WORK TASK |
Whatever appears in the records, retype it exactly, except for the pictures.

STORED DATA |
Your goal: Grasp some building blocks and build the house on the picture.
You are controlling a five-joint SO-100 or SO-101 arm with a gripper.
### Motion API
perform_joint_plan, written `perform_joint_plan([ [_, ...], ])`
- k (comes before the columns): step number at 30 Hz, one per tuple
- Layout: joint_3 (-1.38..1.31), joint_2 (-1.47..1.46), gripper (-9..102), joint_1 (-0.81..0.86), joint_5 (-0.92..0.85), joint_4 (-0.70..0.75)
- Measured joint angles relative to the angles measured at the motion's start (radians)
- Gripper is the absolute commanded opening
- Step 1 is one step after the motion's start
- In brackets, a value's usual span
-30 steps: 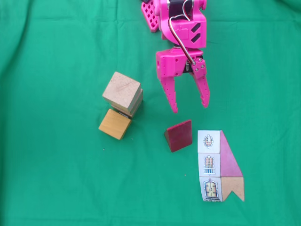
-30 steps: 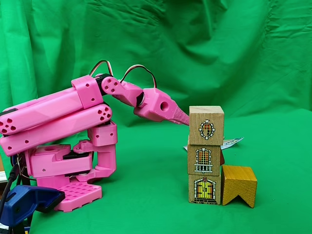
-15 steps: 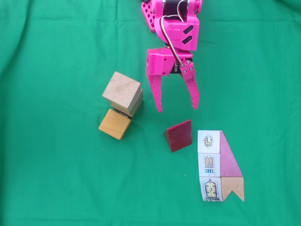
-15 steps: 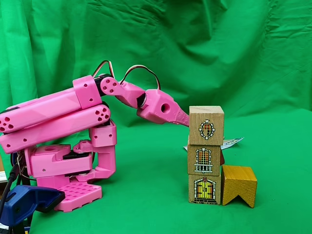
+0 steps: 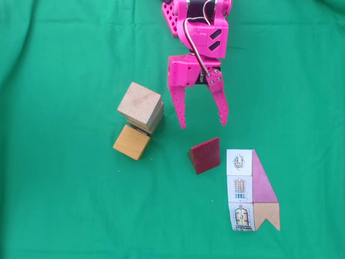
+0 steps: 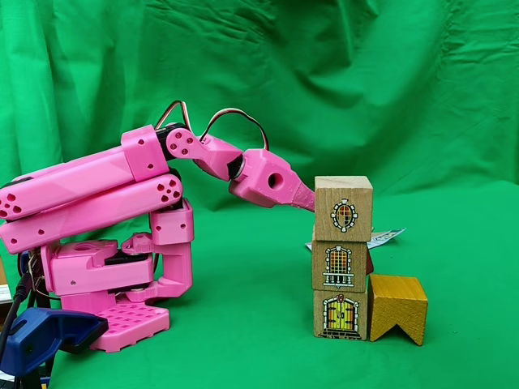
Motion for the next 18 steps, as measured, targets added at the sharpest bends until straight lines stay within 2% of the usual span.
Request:
perform_joint_plan([
  [11, 0.0, -0.002, 34, 0.0, 0.0, 0.0],
  [18, -0.057, -0.126, 34, 0.017, -0.002, -0.002],
])
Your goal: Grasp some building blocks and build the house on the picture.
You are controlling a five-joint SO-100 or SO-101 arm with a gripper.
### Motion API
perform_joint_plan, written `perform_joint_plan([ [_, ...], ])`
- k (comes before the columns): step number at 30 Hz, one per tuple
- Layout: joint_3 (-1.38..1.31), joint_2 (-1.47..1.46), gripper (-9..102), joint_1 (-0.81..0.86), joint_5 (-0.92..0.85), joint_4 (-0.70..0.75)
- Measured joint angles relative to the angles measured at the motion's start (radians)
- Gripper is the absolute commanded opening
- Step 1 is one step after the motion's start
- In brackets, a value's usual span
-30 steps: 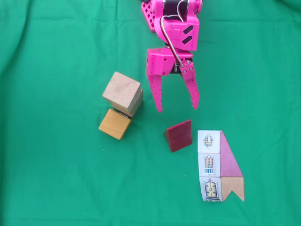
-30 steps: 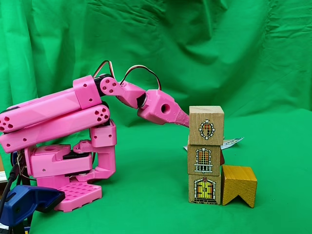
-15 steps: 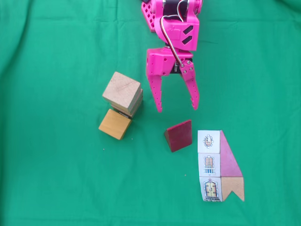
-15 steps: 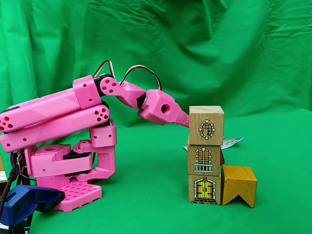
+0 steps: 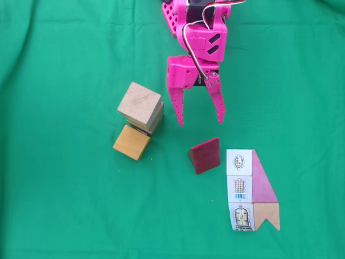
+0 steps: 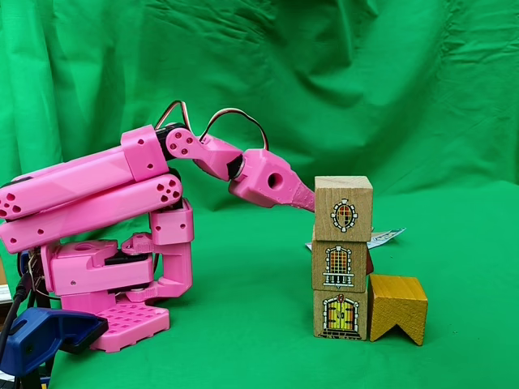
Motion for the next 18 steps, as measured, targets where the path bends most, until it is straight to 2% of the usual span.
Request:
perform_joint_plan([
  [18, -0.156, -0.285, 34, -0.008, 0.0, -0.018],
])
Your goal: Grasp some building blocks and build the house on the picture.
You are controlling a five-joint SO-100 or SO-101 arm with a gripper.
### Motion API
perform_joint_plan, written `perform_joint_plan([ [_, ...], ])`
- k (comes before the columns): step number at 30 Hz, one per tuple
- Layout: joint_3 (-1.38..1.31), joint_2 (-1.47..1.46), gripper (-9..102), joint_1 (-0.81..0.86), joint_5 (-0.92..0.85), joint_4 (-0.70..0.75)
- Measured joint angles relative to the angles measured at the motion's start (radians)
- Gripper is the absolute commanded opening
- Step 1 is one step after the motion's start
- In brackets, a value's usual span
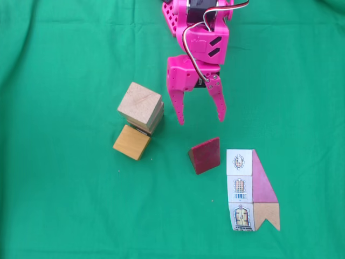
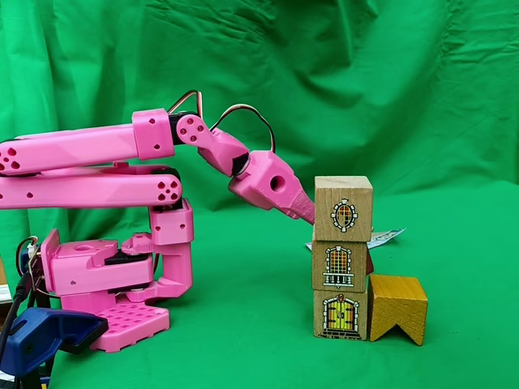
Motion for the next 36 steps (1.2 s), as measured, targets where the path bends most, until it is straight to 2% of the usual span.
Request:
perform_joint_plan([
  [12, -0.021, -0.278, 34, 0.0, 0.0, -0.345],
  [30, -0.021, -0.502, 34, -0.06, -0.003, -0.551],
  [36, -0.034, -0.543, 34, -0.06, -0.101, -0.611],
])
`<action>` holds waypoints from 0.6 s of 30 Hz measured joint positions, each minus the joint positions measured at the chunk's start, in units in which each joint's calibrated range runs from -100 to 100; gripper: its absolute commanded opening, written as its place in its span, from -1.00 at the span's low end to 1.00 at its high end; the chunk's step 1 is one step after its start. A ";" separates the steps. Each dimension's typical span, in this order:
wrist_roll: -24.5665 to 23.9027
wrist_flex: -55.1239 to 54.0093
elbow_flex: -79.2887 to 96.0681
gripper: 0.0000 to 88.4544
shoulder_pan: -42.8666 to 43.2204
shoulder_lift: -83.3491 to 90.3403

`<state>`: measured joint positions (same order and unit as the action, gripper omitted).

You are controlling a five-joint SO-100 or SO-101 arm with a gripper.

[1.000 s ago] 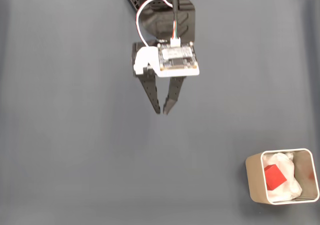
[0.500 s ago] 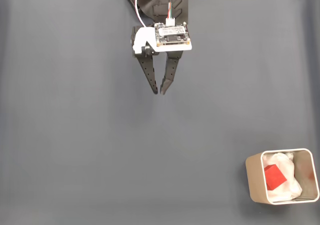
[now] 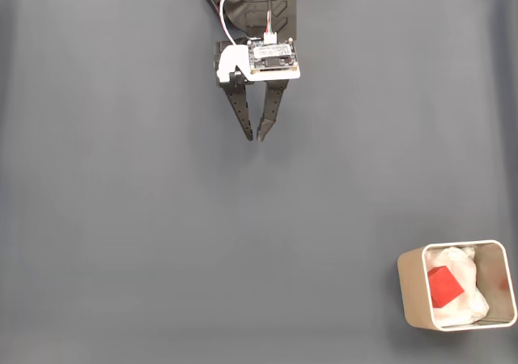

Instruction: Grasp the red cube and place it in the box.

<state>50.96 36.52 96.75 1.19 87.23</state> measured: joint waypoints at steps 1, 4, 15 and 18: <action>0.00 0.00 0.90 -1.00 0.00 0.96; -0.05 1.43 1.99 -1.00 0.00 3.99; -1.76 21.64 2.26 -1.00 -0.67 11.81; -1.76 26.09 2.26 -1.00 -1.41 11.98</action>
<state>49.21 62.61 99.01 -0.22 99.22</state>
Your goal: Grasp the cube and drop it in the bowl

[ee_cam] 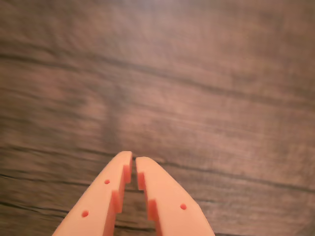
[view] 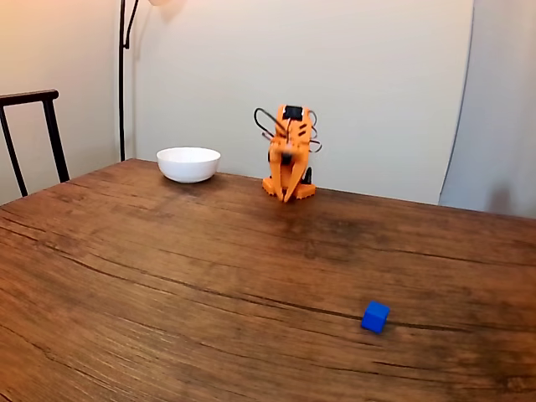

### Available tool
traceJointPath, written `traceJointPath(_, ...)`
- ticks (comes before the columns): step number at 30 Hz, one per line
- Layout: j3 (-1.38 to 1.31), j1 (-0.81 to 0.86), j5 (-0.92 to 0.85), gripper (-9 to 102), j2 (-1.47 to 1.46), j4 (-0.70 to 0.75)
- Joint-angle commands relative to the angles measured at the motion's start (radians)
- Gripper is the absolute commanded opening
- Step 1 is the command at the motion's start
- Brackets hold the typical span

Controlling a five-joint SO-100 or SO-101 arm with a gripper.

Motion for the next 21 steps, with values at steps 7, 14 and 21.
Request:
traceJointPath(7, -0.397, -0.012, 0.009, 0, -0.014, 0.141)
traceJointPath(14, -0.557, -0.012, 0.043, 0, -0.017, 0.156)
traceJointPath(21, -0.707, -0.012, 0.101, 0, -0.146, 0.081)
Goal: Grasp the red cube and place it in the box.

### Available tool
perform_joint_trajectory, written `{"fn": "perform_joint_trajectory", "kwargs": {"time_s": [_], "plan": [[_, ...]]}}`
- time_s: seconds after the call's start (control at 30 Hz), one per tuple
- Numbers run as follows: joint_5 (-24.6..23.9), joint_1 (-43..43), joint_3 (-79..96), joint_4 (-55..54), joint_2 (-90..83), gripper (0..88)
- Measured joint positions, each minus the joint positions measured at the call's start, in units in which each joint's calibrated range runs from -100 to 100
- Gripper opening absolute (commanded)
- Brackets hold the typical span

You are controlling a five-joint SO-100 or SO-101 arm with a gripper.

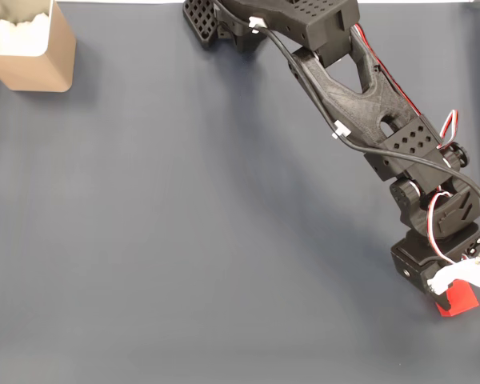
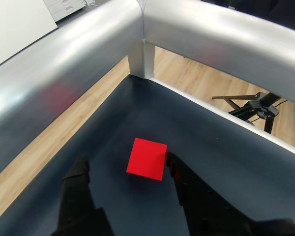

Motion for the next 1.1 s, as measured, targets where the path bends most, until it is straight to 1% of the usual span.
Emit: {"fn": "perform_joint_trajectory", "kwargs": {"time_s": [0.37,0.47,0.97,1.03,1.1], "plan": [[0.0,0.0,0.0,-0.1,0.1,13.1],[0.0,0.0,0.0,-0.1,0.1,11.6],[1.1,-0.2,0.0,1.8,0.0,7.5],[1.1,-0.4,-0.1,2.2,0.0,9.1],[1.2,-0.6,-0.1,2.5,0.0,14.1]]}}
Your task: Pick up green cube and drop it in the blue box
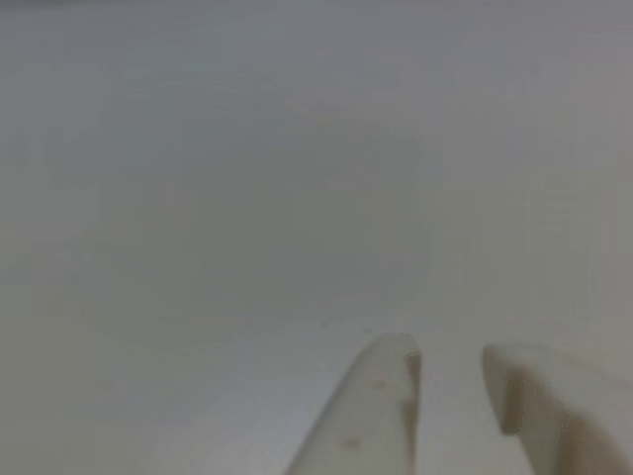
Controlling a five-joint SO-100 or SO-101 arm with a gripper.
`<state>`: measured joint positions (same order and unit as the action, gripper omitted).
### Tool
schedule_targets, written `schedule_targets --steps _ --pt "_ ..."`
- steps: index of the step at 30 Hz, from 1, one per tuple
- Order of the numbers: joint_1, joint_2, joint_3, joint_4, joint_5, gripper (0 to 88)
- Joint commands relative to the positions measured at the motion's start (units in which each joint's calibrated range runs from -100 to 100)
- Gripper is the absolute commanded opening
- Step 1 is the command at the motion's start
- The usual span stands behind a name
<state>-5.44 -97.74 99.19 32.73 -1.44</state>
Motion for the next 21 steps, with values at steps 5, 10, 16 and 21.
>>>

FINISHED EXERCISE |
Your goal: Grasp some building blocks and build the house on the picture.
You are controlling a five-joint SO-100 or SO-101 arm with a gripper.
### Motion API
perform_joint_plan, written `perform_joint_plan([ [_, ...], ])`
- k (comes before the columns): step number at 30 Hz, one per tuple
- Layout: joint_3 (-1.38..1.31), joint_2 (-1.47..1.46), gripper (-9..102), joint_1 (-0.81..0.86), joint_5 (-0.92..0.85), joint_4 (-0.70..0.75)
- Measured joint angles relative to the angles measured at the motion's start (radians)
- Gripper is the absolute commanded opening
- Step 1 is one step after the motion's start
- In brackets, a value's usual span
-30 steps: 
-30 steps: 
-15 steps: 
-15 steps: 
+0 steps: 
+0 steps: 
Motion for the next 18 steps, as measured, targets added at the sharpest bends until straight lines stay within 2% of the usual span.
Request:
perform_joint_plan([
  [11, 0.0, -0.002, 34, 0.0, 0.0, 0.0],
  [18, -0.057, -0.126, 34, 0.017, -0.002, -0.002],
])
Your goal: Grasp some building blocks and build the house on the picture.
You are controlling a five-joint SO-100 or SO-101 arm with a gripper.
### Motion API
perform_joint_plan, written `perform_joint_plan([ [_, ...], ])`
- k (comes before the columns): step number at 30 Hz, one per tuple
- Layout: joint_3 (-1.38..1.31), joint_2 (-1.47..1.46), gripper (-9..102), joint_1 (-0.81..0.86), joint_5 (-0.92..0.85), joint_4 (-0.70..0.75)
- Measured joint angles relative to the angles measured at the motion's start (radians)
- Gripper is the absolute commanded opening
- Step 1 is one step after the motion's start
- In brackets, a value's usual span
-30 steps: 
-30 steps: 
-15 steps: 
-15 steps: 
+0 steps: 
+0 steps: 
Motion for the next 18 steps, as measured, targets where the path bends most, until it is straight to 2% of the usual span.
Request:
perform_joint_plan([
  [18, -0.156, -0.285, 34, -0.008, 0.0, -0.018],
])
Your goal: Grasp some building blocks and build the house on the picture.
You are controlling a five-joint SO-100 or SO-101 arm with a gripper.
### Motion API
perform_joint_plan, written `perform_joint_plan([ [_, ...], ])`
- k (comes before the columns): step number at 30 Hz, one per tuple
- Layout: joint_3 (-1.38..1.31), joint_2 (-1.47..1.46), gripper (-9..102), joint_1 (-0.81..0.86), joint_5 (-0.92..0.85), joint_4 (-0.70..0.75)
- Measured joint angles relative to the angles measured at the motion's start (radians)
- Gripper is the absolute commanded opening
- Step 1 is one step after the motion's start
- In brackets, a value's usual span
Motion for the next 36 steps (1.2 s), as measured, targets where the path bends most, until it is straight to 2% of the usual span.
Request:
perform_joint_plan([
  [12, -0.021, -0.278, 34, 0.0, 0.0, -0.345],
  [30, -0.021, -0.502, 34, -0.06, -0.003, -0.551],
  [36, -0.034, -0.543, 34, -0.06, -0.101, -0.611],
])
`<action>` holds waypoints from 0.6 s of 30 Hz measured joint positions, each minus the joint positions measured at the chunk's start, in units in which each joint's calibrated range runs from -100 to 100; gripper: its absolute commanded opening, written as its place in its span, from -1.00 at the span's low end to 1.00 at its high end; the chunk's step 1 is one step after its start. A ";" separates the steps. Each dimension's typical span, in this order:
wrist_roll: -24.5665 to 23.9027
wrist_flex: -55.1239 to 54.0093
elbow_flex: -79.2887 to 96.0681
gripper: 0.0000 to 88.4544
shoulder_pan: -42.8666 to 43.2204
shoulder_lift: -83.3491 to 90.3403

`<state>`: measured joint positions (same order and unit as the action, gripper omitted).

You are controlling a five-joint SO-100 or SO-101 arm with a gripper.

[1.000 s ago] 
[0.500 s ago] 
[now] 

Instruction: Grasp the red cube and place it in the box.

<state>50.96 36.52 96.75 1.19 87.23</state> measured: joint waypoints at steps 1, 4, 15 and 18: <action>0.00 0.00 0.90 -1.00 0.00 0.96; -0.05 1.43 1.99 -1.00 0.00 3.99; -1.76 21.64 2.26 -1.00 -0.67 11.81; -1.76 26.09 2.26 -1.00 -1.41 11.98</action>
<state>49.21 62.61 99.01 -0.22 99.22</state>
Your goal: Grasp the cube and drop it in the bowl

[ee_cam] 
[view] 

### Available tool
traceJointPath, written `traceJointPath(_, ...)`
- ticks (comes before the columns): step number at 30 Hz, one per line
- Layout: j3 (-1.38 to 1.31), j1 (-0.81 to 0.86), j5 (-0.92 to 0.85), gripper (-9 to 102), j2 (-1.47 to 1.46), j4 (-0.70 to 0.75)
- Joint-angle commands relative to the angles measured at the motion's start (radians)
- Gripper is the absolute commanded opening
- Step 1 is the command at the motion's start
- Brackets hold the typical span

Controlling a five-joint SO-100 or SO-101 arm with a gripper.

Motion for the next 21 steps, with values at steps 7, 14 and 21.
Request:
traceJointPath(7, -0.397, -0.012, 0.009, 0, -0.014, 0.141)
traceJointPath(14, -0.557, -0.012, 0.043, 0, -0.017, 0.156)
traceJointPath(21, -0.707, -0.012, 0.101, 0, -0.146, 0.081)
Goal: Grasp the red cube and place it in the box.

### Available tool
perform_joint_trajectory, written `{"fn": "perform_joint_trajectory", "kwargs": {"time_s": [_], "plan": [[_, ...]]}}`
- time_s: seconds after the call's start (control at 30 Hz), one per tuple
- Numbers run as follows: joint_5 (-24.6..23.9), joint_1 (-43..43), joint_3 (-79..96), joint_4 (-55..54), joint_2 (-90..83), gripper (0..88)
- Measured joint positions, each minus the joint positions measured at the call's start, in units in which each joint's calibrated range runs from -100 to 100
- Gripper opening absolute (commanded)
- Brackets hold the typical span

You are controlling a five-joint SO-100 or SO-101 arm with a gripper.


Motion for the next 1.1 s, as measured, targets where the path bends most, until it is straight to 1% of the usual span.
Emit: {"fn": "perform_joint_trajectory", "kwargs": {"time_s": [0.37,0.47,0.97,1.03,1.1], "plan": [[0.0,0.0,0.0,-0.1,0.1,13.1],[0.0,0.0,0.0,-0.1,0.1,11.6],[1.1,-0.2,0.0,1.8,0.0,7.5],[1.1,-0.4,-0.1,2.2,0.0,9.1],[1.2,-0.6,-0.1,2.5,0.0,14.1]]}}
Your task: Pick up green cube and drop it in the blue box
Controlling a five-joint SO-100 or SO-101 arm with a gripper.
`<state>`: measured joint positions (same order and unit as the action, gripper omitted).
### Tool
schedule_targets, written `schedule_targets --steps _ --pt "_ ..."`
- steps: index of the step at 30 Hz, from 1, one per tuple
- Order of the numbers: joint_1, joint_2, joint_3, joint_4, joint_5, gripper (0 to 88)
- Joint commands relative to the positions measured at the motion's start (units in which each joint's calibrated range runs from -100 to 100)
- Gripper is the absolute commanded opening
- Step 1 is the command at the motion's start
- The usual span stands behind a name
<state>-5.44 -97.74 99.19 32.73 -1.44</state>
Motion for the next 21 steps, with values at steps 5, 10, 16 and 21.
>>>

Nothing more remains to be added to this answer.